> [Problem to solve]:
All lines in the material below that contain "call" should be located and copied.

————————

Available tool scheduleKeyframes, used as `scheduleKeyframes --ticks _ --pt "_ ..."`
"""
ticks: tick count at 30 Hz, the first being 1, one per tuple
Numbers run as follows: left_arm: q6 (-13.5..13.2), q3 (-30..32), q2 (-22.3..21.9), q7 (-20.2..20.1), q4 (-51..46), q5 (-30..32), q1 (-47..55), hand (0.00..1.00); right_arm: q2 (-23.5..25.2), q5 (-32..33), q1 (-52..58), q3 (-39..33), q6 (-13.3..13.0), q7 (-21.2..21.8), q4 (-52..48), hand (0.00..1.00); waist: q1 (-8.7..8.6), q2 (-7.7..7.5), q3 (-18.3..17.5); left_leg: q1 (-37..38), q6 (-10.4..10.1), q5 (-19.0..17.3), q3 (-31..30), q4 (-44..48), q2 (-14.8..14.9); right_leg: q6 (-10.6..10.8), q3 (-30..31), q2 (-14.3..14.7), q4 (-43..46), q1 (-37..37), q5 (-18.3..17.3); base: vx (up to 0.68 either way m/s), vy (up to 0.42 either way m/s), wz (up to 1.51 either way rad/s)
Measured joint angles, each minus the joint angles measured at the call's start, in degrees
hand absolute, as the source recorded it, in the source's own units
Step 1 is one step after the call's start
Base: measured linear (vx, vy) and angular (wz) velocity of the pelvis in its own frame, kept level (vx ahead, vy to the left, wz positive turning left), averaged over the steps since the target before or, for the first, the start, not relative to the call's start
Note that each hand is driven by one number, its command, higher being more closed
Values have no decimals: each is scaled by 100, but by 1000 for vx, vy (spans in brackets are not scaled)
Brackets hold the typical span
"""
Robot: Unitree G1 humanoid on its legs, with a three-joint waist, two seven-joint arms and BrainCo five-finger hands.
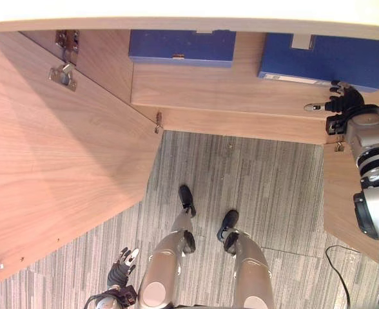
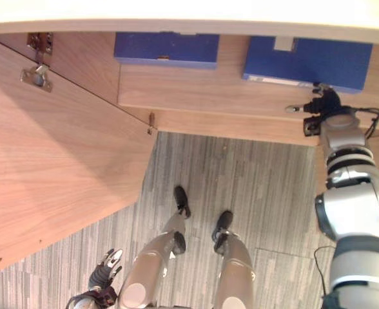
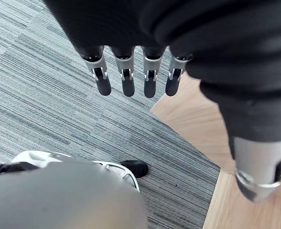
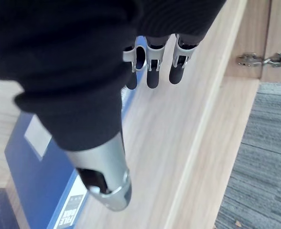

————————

> [The completed task]:
Measured joint angles, each minus the joint angles measured at the call's start, in degrees
Step 1 is one step after the call's start
Base: measured linear (vx, vy) and angular (wz) velocity of the pelvis in its own frame, kept level (vx ahead, vy to the left, wz positive turning left), averaged over the steps since the target before or, for the first, the start, not relative to the call's start

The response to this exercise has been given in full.